▶ [INSTRUCTIONS FOR THE TASK]:
A verbatim copy of the data below is the required output.

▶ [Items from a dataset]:
::::::::

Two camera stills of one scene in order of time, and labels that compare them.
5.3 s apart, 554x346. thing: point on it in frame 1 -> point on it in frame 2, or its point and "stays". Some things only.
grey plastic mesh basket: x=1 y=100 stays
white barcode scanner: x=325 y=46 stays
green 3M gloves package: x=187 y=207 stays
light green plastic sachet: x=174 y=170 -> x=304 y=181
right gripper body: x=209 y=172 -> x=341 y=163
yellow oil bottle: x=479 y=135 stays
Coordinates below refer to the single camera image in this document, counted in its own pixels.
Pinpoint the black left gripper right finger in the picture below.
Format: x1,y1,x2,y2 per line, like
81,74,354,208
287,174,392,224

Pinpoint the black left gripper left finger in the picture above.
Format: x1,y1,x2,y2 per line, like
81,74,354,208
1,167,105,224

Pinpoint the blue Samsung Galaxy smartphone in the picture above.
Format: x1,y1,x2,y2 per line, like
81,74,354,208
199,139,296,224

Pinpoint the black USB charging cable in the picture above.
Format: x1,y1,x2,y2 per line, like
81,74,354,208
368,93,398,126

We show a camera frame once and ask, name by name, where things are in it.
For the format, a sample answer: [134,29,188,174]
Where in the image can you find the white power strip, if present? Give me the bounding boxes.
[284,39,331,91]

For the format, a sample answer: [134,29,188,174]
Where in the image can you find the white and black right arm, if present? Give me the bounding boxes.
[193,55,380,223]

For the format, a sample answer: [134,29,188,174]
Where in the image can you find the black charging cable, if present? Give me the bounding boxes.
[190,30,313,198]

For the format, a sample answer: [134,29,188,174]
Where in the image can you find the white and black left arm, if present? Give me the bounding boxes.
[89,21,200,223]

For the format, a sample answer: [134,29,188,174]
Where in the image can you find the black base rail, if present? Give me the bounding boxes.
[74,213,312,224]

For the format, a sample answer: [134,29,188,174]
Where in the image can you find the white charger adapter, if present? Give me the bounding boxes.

::::::::

▶ [ANSWER TO THE EXERCISE]:
Two camera stills of one scene in order of time, and labels that compare them.
5.3 s apart, 554x346. thing: point on it in frame 1 -> point on it in frame 2, or its point and "stays". Some things only.
grey plastic mesh basket: x=1 y=100 stays
white barcode scanner: x=325 y=46 stays
green 3M gloves package: x=187 y=207 stays
light green plastic sachet: x=174 y=170 -> x=304 y=181
right gripper body: x=209 y=172 -> x=341 y=163
yellow oil bottle: x=479 y=135 stays
Coordinates below refer to the single camera image in this document, counted in its own pixels.
Pinpoint the black left gripper right finger in the picture below.
Format: x1,y1,x2,y2 per line, like
81,74,354,208
287,174,392,224

Pinpoint the black left gripper left finger in the picture above.
Format: x1,y1,x2,y2 per line, like
81,74,354,208
1,167,105,224

Pinpoint the blue Samsung Galaxy smartphone in the picture above.
Format: x1,y1,x2,y2 per line, like
81,74,354,208
199,139,296,224

Pinpoint the black USB charging cable in the picture above.
Format: x1,y1,x2,y2 per line, like
81,74,354,208
368,93,398,126

We show a camera frame once and ask, name by name, where things are in it.
For the format, a sample answer: [134,29,188,174]
Where in the image can you find the white power strip, if present? Give me the bounding boxes.
[284,39,331,91]

For the format, a sample answer: [134,29,188,174]
Where in the image can you find the white and black right arm, if present? Give me the bounding boxes.
[193,55,380,223]

For the format, a sample answer: [134,29,188,174]
Where in the image can you find the black charging cable, if present? Give me the bounding boxes.
[190,30,313,198]

For the format, a sample answer: [134,29,188,174]
Where in the image can you find the white and black left arm, if present? Give me the bounding boxes.
[89,21,200,223]

For the format, a sample answer: [134,29,188,174]
Where in the image can you find the black base rail, if present? Give me the bounding boxes.
[74,213,312,224]

For the format, a sample answer: [134,29,188,174]
Where in the image can you find the white charger adapter, if present? Give me the bounding boxes.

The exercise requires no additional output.